We entered the wing of the museum which held Akemi’s artwork. We were directed down a particular corridor where her work was carefully mounted on the wall and illuminated. I was amazed.
The first of seven pictures and paintings was mounted behind a glass frame. It was titled “Mother Africa.” It was a drawing of two female hands, palms facing up. The design of the henna work on the hands was incredibly royal. In fact, it was familiar. I looked at it up close. I stepped back and looked at it again. I went into my memory and saw the exact moment in the lobby of The Palace Hotel, where Akemi flipped my mother’s hands open and studied her palms. These are Umma’s hands, I told myself.

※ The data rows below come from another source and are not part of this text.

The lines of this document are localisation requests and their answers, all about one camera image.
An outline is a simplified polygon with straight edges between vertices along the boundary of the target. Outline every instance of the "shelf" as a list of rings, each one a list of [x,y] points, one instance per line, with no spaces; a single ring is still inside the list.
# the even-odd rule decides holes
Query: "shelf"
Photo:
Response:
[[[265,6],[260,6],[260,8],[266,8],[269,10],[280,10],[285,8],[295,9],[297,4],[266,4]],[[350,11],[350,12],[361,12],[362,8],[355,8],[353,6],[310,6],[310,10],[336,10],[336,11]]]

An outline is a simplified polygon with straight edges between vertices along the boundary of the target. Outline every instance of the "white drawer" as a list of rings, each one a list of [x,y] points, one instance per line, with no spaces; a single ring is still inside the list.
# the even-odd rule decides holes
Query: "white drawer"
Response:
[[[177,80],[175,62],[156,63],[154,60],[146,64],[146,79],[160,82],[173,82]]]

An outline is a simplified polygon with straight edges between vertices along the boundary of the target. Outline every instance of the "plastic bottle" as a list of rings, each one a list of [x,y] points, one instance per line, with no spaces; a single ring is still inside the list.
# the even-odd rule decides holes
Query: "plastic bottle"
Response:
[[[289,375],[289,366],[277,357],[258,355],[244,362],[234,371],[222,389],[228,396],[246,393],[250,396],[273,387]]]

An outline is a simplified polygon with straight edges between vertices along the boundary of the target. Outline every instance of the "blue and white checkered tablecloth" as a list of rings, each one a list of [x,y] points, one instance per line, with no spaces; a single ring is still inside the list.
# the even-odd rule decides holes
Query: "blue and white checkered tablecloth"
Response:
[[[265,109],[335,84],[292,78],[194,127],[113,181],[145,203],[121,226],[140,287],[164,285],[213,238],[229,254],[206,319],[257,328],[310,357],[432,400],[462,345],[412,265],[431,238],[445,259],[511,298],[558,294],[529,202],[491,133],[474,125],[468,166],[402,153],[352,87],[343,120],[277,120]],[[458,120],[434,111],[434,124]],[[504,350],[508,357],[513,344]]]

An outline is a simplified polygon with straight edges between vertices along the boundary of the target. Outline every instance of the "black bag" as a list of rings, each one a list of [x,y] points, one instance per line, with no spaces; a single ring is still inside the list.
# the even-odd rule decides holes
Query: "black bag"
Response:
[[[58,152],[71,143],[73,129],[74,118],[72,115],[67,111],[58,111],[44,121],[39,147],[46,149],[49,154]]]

What kind of a great mind does it take, to take a picture with your eyes and reproduce it without a model or photograph? I began to see even more clearly now the beauty of Akemi’s mind and the talent in her hands as I saw the intricate lines she had drawn with her pencil, and the way she worked real Sudanese henna into her creation. I certainly understood the time it must have taken for her to do such incredible drawings. I understood why she needed to shut everybody down and close them out of her studio and go deep.
The second drawing, in which she used pencils, markers, and paints, was titled “Sacred Modesty.” It was also of Umma, peeking out from behind her veil. The way she drew the decorations on the veil Umma wore that day was precise, accurate, perfect. The way she captured the extreme beauty of Umma’s slim face, her big dark, beautiful, soft, concerned eyes and both the feeling and expression that Umma carried made the picture seem like a real live person, a “Mother Africa,” a queen. They were right. These pieces of art were unusual. They captured the true beauty of a slice of African life. Like the drawings inside of the African pyramids, which never told a lie, and were never matched or rivaled by any other artistry, Akemi’s artwork was the truth.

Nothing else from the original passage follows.